The 12th District, which is held by Bost, had been reliably Democratic for many years, when it was held by former congressmen Mel Price, Jerry Costello and Bill Enyart. Bost defeated Enyart in 2014, and then won re-election in 2016.
The Cook Political Report rated the district an R plus 5 in 2017. In 2013, the Cook Political Report rated the district as evenly split.
The first step to building the largest battlefield in a decade is getting strong candidates into these districts. It’s still early, and investment decisions won’t be made for some time.
Rachel Irwin, regional spokeswoman for the Democratic Congressional Campaign Committee
Bost’s seat was one of 20 seats added to a list of DCCC targets in late May.
His spokesman, however, said Bost will hold on to the seat.
“Rep. Bost is proud to stand on his record in Congress, which includes legislation he’s introduced to help our steelworkers combat unfair foreign trade practices, to empower our farmers and small business owners, and to ensure our veterans get the quality care they deserve,” Bost spokesman George O’Connor said in an email.
He added, “All of these measures have passed Congress or have been signed into law. Rep. Bost continues to receive broad-based support from across the district and across the political spectrum, and we are confident that we have the values, the message, and the resources to stop Nancy Pelosi from taking control of this seat.”
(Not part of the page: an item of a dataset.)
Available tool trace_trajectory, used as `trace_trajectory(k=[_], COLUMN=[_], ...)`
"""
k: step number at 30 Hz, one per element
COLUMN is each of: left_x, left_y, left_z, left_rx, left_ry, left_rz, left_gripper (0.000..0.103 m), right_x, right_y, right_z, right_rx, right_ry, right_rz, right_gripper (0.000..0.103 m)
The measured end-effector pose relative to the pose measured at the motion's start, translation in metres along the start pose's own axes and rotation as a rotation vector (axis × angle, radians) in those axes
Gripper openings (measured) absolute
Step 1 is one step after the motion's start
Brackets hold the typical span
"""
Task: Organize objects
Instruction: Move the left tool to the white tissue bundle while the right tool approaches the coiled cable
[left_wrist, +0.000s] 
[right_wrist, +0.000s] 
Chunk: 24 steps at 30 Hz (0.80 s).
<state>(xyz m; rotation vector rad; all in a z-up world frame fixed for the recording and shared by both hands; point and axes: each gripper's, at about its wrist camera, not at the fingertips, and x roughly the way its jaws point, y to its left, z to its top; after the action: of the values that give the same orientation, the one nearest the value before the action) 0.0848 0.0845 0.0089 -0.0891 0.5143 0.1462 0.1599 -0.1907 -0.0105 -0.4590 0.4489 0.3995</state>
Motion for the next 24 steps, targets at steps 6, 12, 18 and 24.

Rep. Bost continues to receive broad-based support from across the district and across the political spectrum, and we are confident that we have the values, the message, and the resources to stop Nancy Pelosi from taking control of this seat.
George O’Connor, spokesman for U.S. Rep. Mike Bost
Davis’ seat was one of 59 seats initially listed in January by the DCCC as possible seats that could flip in 2018.
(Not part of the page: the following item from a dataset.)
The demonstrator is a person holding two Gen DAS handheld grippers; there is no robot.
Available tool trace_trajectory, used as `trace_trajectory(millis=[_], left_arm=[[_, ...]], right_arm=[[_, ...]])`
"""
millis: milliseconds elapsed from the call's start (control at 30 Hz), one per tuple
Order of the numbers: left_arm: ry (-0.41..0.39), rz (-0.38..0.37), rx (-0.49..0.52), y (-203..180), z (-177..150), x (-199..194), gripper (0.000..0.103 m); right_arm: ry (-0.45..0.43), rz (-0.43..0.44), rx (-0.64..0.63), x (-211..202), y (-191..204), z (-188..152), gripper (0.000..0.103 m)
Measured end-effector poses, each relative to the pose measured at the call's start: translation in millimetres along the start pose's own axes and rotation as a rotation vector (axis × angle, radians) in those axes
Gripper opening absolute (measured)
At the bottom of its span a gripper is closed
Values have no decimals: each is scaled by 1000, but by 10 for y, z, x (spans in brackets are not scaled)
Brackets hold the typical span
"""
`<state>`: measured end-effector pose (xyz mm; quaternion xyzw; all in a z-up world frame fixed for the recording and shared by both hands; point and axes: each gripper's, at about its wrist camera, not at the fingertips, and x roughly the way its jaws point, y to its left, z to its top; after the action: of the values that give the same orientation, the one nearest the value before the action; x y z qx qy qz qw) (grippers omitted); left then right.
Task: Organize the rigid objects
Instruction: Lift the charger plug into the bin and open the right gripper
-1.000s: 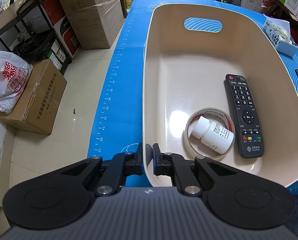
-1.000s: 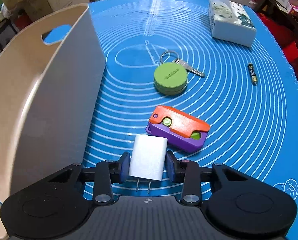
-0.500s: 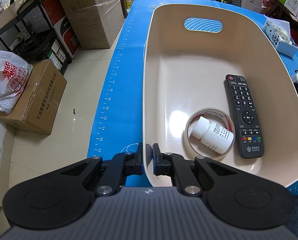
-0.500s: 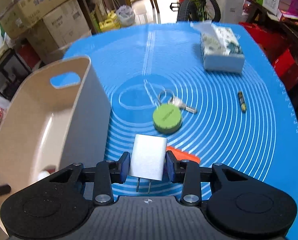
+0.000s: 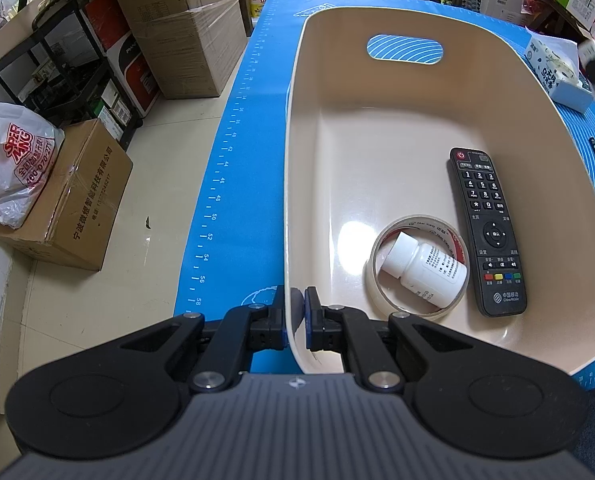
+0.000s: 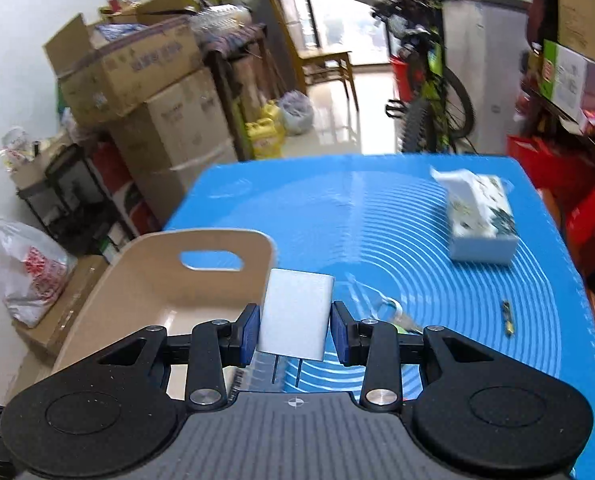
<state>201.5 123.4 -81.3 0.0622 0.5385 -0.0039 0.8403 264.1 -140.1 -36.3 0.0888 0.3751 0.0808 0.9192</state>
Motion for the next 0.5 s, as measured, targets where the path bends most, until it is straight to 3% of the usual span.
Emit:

Davis spokeswoman Ashley Phelps said the third-term congressman welcomes any challenge, but added there is still almost a year and a half until the 2018 general election.
“Democrats drew this district for a Democrat, and Nancy Pelosi needs it to take back the speaker’s gavel, so it’s not surprising he’s a top target for the DCCC, but Congressman Davis has a record of bipartisanship and is working on issues that are important to both Republicans and Democrats — issues like transportation, agriculture, and others — and he’ll continue to do that,” Phelps said.
Both Bost and Davis were among the Republican House members to vote in favor of the American Health Care Act, which still needs Senate approval before reaching President Trump.
“Rep. Bost and Rep. Davis have failed their constituents by voting to strip away health care from tens of thousands of Illinois residents and slapping an age tax on seniors,” Irwin said. “There’s no question their votes will haunt them through Election Day and we plan to hold Reps. Bost and Davis accountable for voting against the health and well-being of Illinois families.”
Democrats drew this district for a Democrat, and Nancy Pelosi needs it to take back the speaker’s gavel, so it’s not surprising he’s a top target for the DCCC, but Congressman Davis has a record of bipartisanship and is working on issues that are important to both Republicans and Democrats — issues like transportation, agriculture, and others — and he’ll continue to do that.
Ashley Phelps, communications director for U.S. Rep Rodney Davis.
Also among the 20 added was U.S. Rep. Ann Wagner, a Republican who represents St. Louis-area suburbs.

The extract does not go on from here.